RockFeedback

RockFeedback on Facebook

Albums / DVDs, Books & Others / Festivals / Gigs / Singles & EPs

The Tallest Man On Earth – The Wild Hunt (Dead Oceans)

3/5

By: Stephen Maughan

There is a belief, popular among daydreamers and what Generation X use to call 'slackers',  that if you surround yourself with the best of artistic culture, you can't help but soak it up and do something similar. Sadly, the results are often a mixed bag.

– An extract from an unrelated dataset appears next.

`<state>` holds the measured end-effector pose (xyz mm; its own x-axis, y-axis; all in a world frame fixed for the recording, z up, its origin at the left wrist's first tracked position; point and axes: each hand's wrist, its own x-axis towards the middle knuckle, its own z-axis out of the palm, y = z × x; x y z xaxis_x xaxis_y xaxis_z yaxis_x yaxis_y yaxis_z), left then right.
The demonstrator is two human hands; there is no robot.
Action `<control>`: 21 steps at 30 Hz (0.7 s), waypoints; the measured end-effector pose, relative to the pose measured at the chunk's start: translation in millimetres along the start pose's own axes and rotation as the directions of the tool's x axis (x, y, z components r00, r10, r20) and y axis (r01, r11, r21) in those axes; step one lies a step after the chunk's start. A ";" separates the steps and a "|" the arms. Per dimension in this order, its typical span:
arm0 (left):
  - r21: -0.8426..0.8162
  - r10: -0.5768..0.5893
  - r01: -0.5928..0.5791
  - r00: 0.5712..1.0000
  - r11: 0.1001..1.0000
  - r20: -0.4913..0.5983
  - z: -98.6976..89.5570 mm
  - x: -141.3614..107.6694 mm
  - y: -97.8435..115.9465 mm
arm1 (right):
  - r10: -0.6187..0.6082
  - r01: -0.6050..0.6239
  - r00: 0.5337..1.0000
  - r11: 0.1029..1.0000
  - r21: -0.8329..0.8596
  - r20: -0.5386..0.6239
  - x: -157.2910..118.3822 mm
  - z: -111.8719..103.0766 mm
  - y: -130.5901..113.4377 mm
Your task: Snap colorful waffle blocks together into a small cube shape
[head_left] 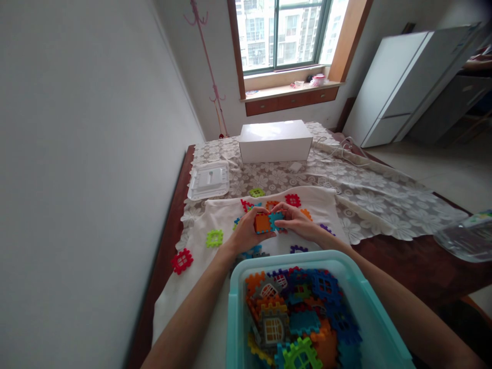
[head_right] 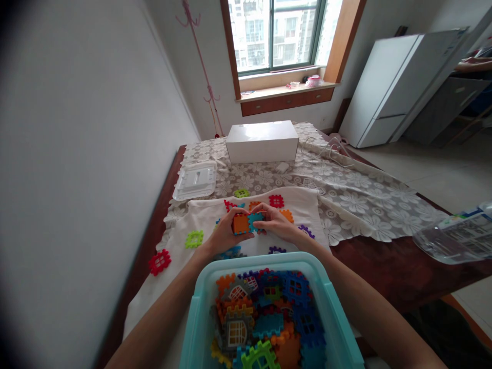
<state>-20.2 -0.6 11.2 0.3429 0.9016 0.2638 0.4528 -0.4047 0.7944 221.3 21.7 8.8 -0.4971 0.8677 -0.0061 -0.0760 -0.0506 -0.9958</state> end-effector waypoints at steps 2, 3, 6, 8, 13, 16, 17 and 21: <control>-0.024 -0.007 0.006 1.000 1.000 -0.030 0.1 0.1 -0.6 | -0.006 0.006 1.000 1.000 0.016 -0.016 0.1 0.1 1.2; -0.034 -0.010 0.009 0.999 0.999 -0.044 0.2 0.1 -1.2 | -0.014 0.014 1.000 1.000 0.014 -0.027 0.4 -0.7 2.1; -0.038 -0.014 0.012 0.999 0.999 -0.050 0.5 0.0 -3.2 | -0.067 0.064 0.997 0.997 -0.043 -0.049 1.2 -4.2 5.2; -0.032 -0.013 0.012 0.999 0.999 -0.041 0.6 -0.2 -4.0 | -0.094 0.089 0.994 0.992 -0.087 -0.054 1.5 -6.0 6.9; -0.027 -0.012 0.011 0.999 1.000 -0.031 -0.4 0.0 -2.8 | -0.065 0.063 0.997 0.996 -0.055 -0.035 1.8 -4.6 6.9; -0.026 -0.013 0.013 1.000 1.000 -0.021 -0.9 0.0 -1.6 | -0.061 0.060 0.998 0.997 -0.045 -0.019 2.1 -2.8 5.5; -0.026 -0.015 0.014 1.000 1.000 -0.023 -0.9 0.0 -1.4 | -0.062 0.061 0.998 0.997 -0.049 -0.017 2.2 -2.5 5.3; -0.019 -0.015 0.014 0.999 1.000 -0.031 -0.7 -0.3 -1.4 | -0.067 0.066 0.998 0.997 -0.045 -0.020 3.0 -2.7 6.3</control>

This seems to be the case with The Tallest Man On Earth, a young man called Kristian Matsson from Sweden, who on The Wild Hunt lets his creative juices flow to release an interesting, absorbing, but rambling album celebrating his general confusion and loneliness in the world. Still, I wonder if anyone ever told him, 'Hey Kristian, that's good man, but perhaps you need to put the Bob Dylan records away for a time?'

The Tallest Man On Earth – great name, incidentally – sounds like it was made by that boy who is Dylan-obsessed. Every school and college has one. The kind who would harmlessly invite a pretty girl 'to come and have a look at my record collection', and 4 hours later the girl would make her excuses, unable to cope with listening to Dylan's Blonde on Blonde for the tenth time, and having every line and note explained to her. Hell, she probably doesn't even like music, and took our Dylan-obsessed  friend to be chatting her up, and didn't realize he actually wanted to play his entire Dylan collection to her.

The problem is, Kristian Matsoon is not Bob Dylan. In fact, he's not Bruce Springsteen, Neil Young, or even Kris Kristofferson. For the most part, it's one man and his acoustic guitar with notebooks upon notebooks of lyrics and poems. For those of us who are naturally interested in poetry, the initial excitement of having ten songs bursting with such floral prose soon becomes a little exhausting as Matsson drones on about 'Love is all', still strumming his guitar in the same skilful, but tried-and-tested way. 

On the plus side it is only 35 minutes long.

Saying all that, let's be honest - The Wild Hunt is an above average album, and Matsson's determination to see it through his own way is something to be admired. It's an honest album, one that will delight those who believe music is best served up by a poetic boy with an acoustic guitar, a broken heart, and a notebook of his own poetry in his jacket pocket.

I note this record went down particularly well with The Guardian, whose only fault with the album is having a Swedish man “sing with an American accent”. Still, what can you expect from learning English through Bob Dylan albums?